Each line from the one holding "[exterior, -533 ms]" to the last line below must be written out exactly, with no other output.

» SUPPLIED MATERIAL:
########################################

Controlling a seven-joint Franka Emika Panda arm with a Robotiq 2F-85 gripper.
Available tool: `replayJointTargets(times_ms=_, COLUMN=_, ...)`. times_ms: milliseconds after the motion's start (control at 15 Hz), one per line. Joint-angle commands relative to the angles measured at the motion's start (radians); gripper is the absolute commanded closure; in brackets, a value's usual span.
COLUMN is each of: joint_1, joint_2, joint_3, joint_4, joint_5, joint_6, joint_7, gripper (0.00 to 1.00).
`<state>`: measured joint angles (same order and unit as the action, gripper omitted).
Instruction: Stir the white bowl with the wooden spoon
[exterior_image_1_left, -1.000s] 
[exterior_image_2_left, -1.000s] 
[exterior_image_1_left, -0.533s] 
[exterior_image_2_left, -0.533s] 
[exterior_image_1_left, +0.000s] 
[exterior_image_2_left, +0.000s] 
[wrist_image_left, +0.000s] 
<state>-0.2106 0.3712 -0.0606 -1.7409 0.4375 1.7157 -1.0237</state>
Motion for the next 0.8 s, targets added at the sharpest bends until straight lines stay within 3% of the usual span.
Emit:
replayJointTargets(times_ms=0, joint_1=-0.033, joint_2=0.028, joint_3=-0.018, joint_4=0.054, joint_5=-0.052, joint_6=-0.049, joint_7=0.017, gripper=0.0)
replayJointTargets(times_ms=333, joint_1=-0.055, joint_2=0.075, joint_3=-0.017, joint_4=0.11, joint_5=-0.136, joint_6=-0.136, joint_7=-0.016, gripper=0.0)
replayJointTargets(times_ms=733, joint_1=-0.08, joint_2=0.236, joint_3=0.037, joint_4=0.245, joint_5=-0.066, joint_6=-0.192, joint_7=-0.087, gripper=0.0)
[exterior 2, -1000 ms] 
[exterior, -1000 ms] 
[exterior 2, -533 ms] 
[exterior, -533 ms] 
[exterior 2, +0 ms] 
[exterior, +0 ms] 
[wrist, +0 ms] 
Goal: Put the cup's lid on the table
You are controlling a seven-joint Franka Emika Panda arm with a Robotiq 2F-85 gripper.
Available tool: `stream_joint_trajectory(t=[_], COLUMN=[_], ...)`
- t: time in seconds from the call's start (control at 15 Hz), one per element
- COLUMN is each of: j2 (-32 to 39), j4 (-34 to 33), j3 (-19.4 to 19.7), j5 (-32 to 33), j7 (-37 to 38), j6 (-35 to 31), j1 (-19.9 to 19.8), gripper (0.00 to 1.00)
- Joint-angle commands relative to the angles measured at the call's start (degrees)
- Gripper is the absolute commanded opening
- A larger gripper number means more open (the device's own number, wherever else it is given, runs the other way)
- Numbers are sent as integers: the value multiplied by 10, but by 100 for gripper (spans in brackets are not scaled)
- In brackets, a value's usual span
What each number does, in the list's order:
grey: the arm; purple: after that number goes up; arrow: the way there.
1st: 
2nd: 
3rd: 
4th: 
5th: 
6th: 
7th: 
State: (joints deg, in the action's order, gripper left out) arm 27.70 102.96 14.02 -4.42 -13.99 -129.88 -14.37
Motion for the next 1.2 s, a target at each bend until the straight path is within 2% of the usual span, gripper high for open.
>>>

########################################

» RESULT BELOW:
[exterior, -533 ms] 
[exterior 2, +0 ms] 
[exterior, +0 ms] 
[wrist, +0 ms] 
Goal: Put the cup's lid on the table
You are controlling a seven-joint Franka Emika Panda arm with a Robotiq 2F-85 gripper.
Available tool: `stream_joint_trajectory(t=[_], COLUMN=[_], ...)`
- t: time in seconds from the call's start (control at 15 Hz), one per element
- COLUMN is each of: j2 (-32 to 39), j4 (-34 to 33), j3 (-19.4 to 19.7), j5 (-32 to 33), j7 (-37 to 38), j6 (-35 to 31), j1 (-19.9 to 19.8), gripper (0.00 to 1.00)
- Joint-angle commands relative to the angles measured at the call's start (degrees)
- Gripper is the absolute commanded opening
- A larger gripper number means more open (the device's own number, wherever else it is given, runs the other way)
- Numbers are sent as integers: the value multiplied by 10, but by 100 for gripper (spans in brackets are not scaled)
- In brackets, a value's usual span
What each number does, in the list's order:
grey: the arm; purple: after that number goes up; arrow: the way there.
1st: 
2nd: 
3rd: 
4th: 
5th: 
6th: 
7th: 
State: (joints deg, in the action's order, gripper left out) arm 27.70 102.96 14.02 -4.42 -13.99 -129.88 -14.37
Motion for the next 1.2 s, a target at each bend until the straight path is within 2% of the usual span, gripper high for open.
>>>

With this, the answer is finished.